What you should do:
Could you set down the records below exactly as they are, with no pictures?

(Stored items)

□ □ □ □ □

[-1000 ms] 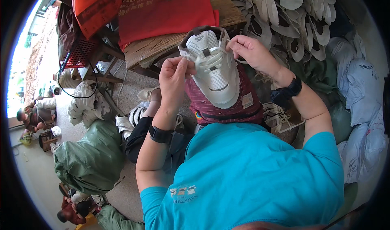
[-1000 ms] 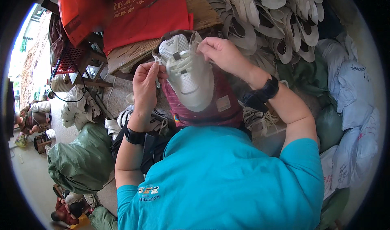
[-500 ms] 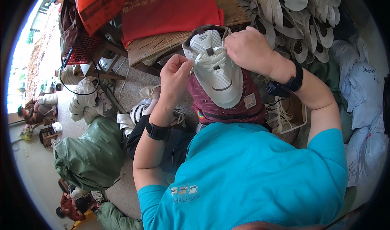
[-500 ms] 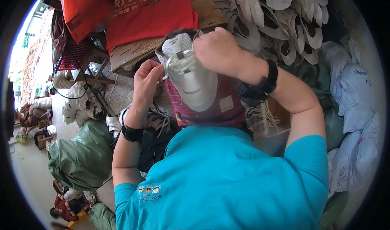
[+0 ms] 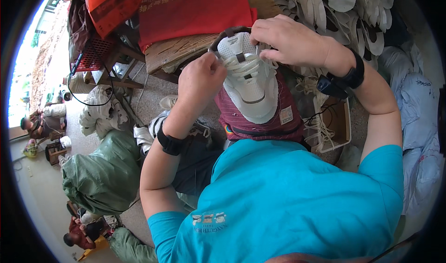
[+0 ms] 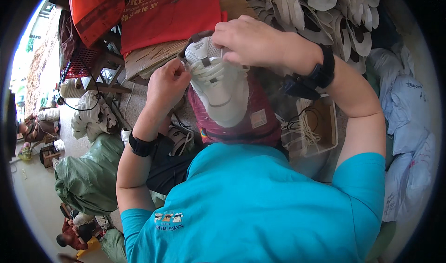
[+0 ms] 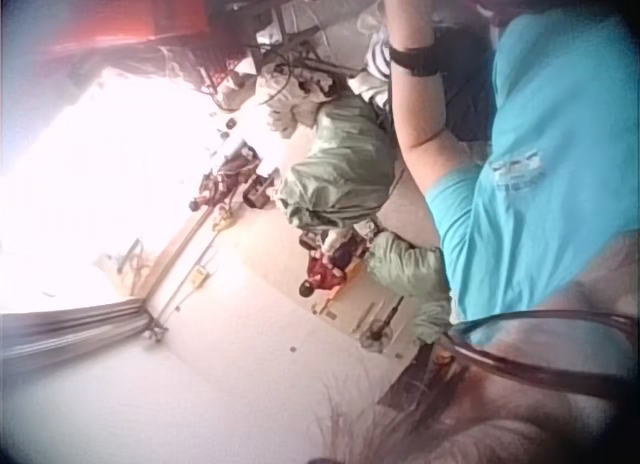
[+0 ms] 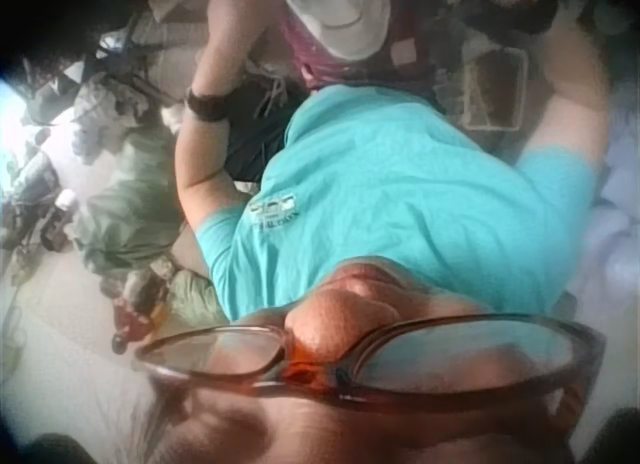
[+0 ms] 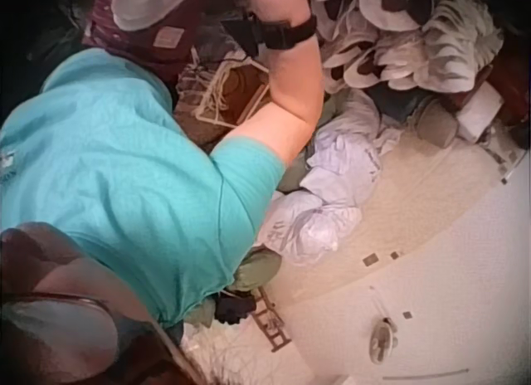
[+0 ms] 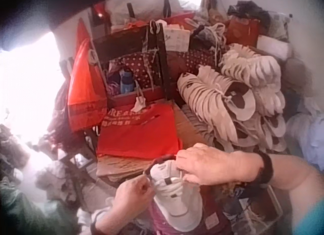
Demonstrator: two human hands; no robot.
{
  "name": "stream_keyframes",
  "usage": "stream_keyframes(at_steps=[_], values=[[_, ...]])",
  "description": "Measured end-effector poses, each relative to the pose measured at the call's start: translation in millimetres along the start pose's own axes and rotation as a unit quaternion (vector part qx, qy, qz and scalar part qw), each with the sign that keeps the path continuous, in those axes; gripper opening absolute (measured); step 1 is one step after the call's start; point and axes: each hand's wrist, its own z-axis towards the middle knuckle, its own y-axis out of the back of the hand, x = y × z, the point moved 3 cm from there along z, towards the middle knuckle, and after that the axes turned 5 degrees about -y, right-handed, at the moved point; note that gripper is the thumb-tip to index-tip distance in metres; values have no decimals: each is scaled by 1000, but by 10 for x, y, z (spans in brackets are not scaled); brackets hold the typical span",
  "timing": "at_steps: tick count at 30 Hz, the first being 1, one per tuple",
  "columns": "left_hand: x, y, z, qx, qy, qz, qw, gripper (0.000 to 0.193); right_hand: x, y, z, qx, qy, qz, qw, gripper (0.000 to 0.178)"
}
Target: The person sits on the floor and threads white shoelaces through the eyelets of a white sneaker resting on their lap. They pull the laces tight and adjust the fit repeatedly, then switch to a second white sneaker and continue the lacing process.
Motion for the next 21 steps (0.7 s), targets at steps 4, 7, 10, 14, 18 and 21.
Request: stream_keyframes(at_steps=[4, 7, 10, 14, 18, 21], values=[[-24, 63, 56, -31, -118, 9, 992, 16, -146, -6, 37, 70, 1, 32, 997, 31], [-41, 260, 106, -81, -254, 10, 964, 31, -186, -36, 54, 63, 9, 36, 997, 31], [95, 282, 201, 86, -160, -84, 980, 27, -230, -74, 72, 59, 2, 92, 994, 26], [310, 228, 246, 80, -230, -90, 966, 22, -277, 24, 19, 108, -28, 120, 987, 25], [417, 174, 237, 69, -211, -110, 969, 15, -375, -18, -73, 61, -58, 101, 991, 23], [409, 164, 254, 68, -180, -114, 975, 15, -378, -83, -59, 57, -91, 164, 981, 22]])
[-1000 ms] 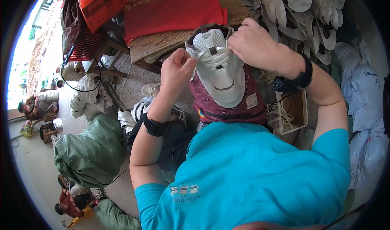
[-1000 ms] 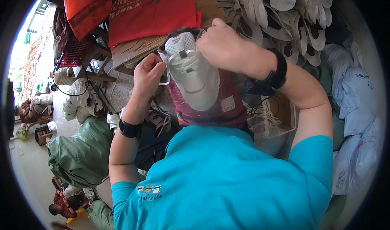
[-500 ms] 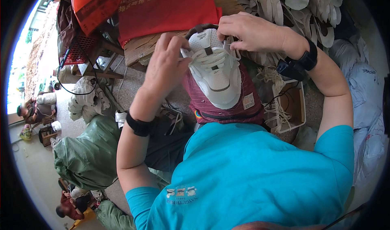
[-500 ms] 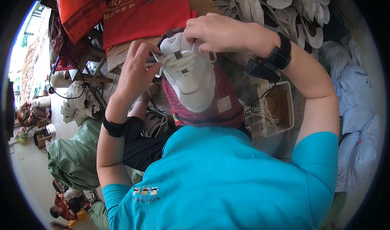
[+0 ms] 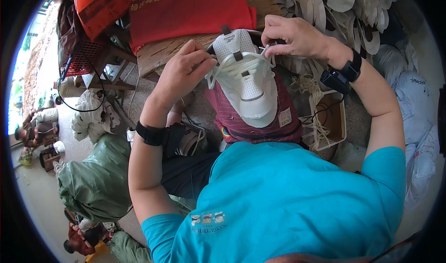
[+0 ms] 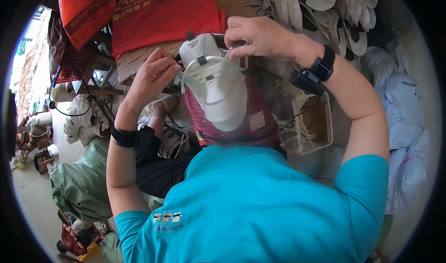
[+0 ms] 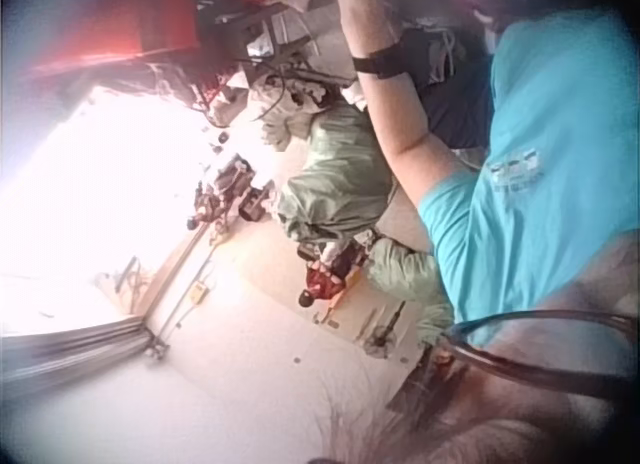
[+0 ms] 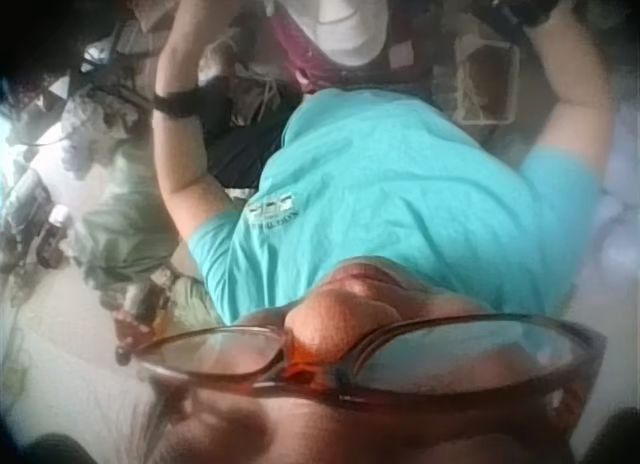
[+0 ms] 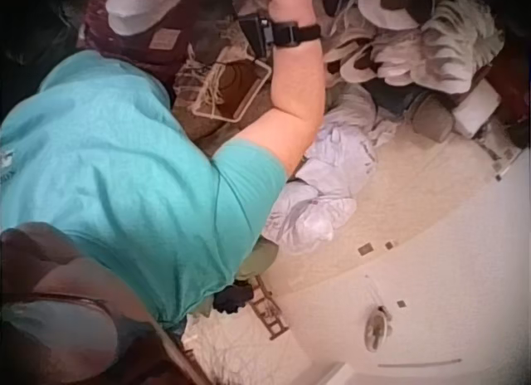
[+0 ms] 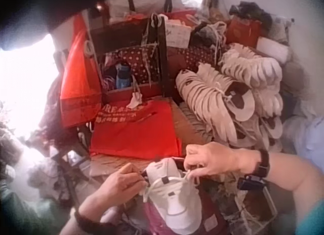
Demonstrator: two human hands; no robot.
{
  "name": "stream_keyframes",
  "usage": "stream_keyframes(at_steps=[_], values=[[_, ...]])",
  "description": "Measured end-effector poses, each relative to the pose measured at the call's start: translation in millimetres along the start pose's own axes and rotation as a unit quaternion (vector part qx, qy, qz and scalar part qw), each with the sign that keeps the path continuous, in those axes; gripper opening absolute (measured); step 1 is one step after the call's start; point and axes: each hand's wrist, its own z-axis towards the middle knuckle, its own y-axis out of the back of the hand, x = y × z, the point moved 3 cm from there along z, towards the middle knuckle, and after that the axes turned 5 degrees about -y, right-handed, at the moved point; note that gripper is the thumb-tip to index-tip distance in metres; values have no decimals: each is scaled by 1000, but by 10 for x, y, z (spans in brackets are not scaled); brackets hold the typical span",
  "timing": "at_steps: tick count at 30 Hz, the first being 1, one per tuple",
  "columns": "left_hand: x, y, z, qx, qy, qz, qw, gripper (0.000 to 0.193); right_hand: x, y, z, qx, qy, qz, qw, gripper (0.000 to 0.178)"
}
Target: The person sits on the floor and threads white shoelaces through the eyelets of a white sneaker resting on their lap. They pull the laces tight and adjust the fit repeatedly, then switch to a second white sneaker and continue the lacing process.
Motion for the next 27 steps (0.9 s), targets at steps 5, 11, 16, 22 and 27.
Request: stream_keyframes(at_steps=[5, 11, 16, 22, 27], values=[[-32, -9, 102, 41, 17, -37, 998, 13, -34, -35, 220, 72, -27, 25, 997, 28], [19, -128, 95, -13, 83, -124, 989, 12, -1, -123, 301, 73, -180, 163, 967, 23], [-58, -306, 51, -161, 247, -424, 856, 16, 66, -175, 256, -24, -145, 189, 971, 22], [-786, 359, 319, -316, -96, -219, 918, 14, 756, 277, 208, -88, 36, 340, 935, 17], [-689, 201, 356, -341, -37, -269, 900, 17, 887, 168, 305, -31, 37, 405, 913, 19]])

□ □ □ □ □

Answer section:
[-1000 ms] 
[-1000 ms] 
[-500 ms] 
[-500 ms] 
[+0 ms] 
[+0 ms] 
[+0 ms] 
[+0 ms] 
[+0 ms] 
[+0 ms] 
Demonstrator: two human hands; no robot.
{
  "name": "stream_keyframes",
  "usage": "stream_keyframes(at_steps=[_], values=[[_, ...]])",
  "description": "Measured end-effector poses, each relative to the pose measured at the call's start: translation in millimetres along the start pose's own axes and rotation as a unit quaternion (vector part qx, qy, qz and scalar part qw), each with the sign that keeps the path continuous, in those axes; gripper opening absolute (measured); step 1 is one step after the call's start; point and axes: each hand's wrist, its own z-axis towards the middle knuckle, its own y-axis out of the back of the hand, x = y × z, the point moved 3 cm from there along z, towards the middle knuckle, and after that the axes turned 5 degrees about -y, right-handed, at the moved point; note that gripper is the thumb-tip to index-tip distance in metres; values have no decimals: each is scaled by 1000, but by 10 for x, y, z (spans in brackets are not scaled); brackets hold the typical span",
  "timing": "at_steps: tick count at 30 Hz, the first being 1, one per tuple",
  "columns": "left_hand: x, y, z, qx, qy, qz, qw, gripper (0.000 to 0.193); right_hand: x, y, z, qx, qy, qz, qw, gripper (0.000 to 0.178)"
}
Target: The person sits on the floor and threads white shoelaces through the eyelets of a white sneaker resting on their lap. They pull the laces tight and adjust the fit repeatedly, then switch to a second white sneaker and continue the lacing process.
Motion for the next 21 steps (0.7 s), targets at steps 4, 7, 10, 14, 18 and 21.
Request: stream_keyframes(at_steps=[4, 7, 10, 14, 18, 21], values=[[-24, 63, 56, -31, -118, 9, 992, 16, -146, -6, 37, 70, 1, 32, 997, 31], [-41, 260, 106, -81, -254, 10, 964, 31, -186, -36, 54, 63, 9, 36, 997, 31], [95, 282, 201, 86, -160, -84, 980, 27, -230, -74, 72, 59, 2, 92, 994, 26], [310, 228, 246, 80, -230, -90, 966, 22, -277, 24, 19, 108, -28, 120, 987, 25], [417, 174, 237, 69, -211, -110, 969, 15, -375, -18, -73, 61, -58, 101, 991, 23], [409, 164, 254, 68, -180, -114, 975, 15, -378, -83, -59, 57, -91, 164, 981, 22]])
[-1000 ms] 
[-1000 ms] 
[-500 ms] 
[-500 ms] 
[+0 ms] 
[+0 ms] 
[+0 ms] 
[+0 ms] 
[+0 ms] 
[+0 ms] 
Demonstrator: two human hands; no robot.
{
  "name": "stream_keyframes",
  "usage": "stream_keyframes(at_steps=[_], values=[[_, ...]])",
  "description": "Measured end-effector poses, each relative to the pose measured at the call's start: translation in millimetres along the start pose's own axes and rotation as a unit quaternion (vector part qx, qy, qz and scalar part qw), each with the sign that keeps the path continuous, in those axes; gripper opening absolute (measured); step 1 is one step after the call's start; point and axes: each hand's wrist, its own z-axis towards the middle knuckle, its own y-axis out of the back of the hand, x = y × z, the point moved 3 cm from there along z, towards the middle knuckle, and after that the axes turned 5 degrees about -y, right-handed, at the moved point; note that gripper is the thumb-tip to index-tip distance in metres; values have no decimals: each is scaled by 1000, but by 10 for x, y, z (spans in brackets are not scaled); brackets hold the typical span",
  "timing": "at_steps: tick count at 30 Hz, the first being 1, one per tuple",
  "columns": "left_hand: x, y, z, qx, qy, qz, qw, gripper (0.000 to 0.193); right_hand: x, y, z, qx, qy, qz, qw, gripper (0.000 to 0.178)"
}
Target: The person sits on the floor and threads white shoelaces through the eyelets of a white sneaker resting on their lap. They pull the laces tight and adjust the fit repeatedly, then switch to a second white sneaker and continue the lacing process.
Motion for the next 27 steps (0.9 s), targets at steps 5, 11, 16, 22 and 27.
Request: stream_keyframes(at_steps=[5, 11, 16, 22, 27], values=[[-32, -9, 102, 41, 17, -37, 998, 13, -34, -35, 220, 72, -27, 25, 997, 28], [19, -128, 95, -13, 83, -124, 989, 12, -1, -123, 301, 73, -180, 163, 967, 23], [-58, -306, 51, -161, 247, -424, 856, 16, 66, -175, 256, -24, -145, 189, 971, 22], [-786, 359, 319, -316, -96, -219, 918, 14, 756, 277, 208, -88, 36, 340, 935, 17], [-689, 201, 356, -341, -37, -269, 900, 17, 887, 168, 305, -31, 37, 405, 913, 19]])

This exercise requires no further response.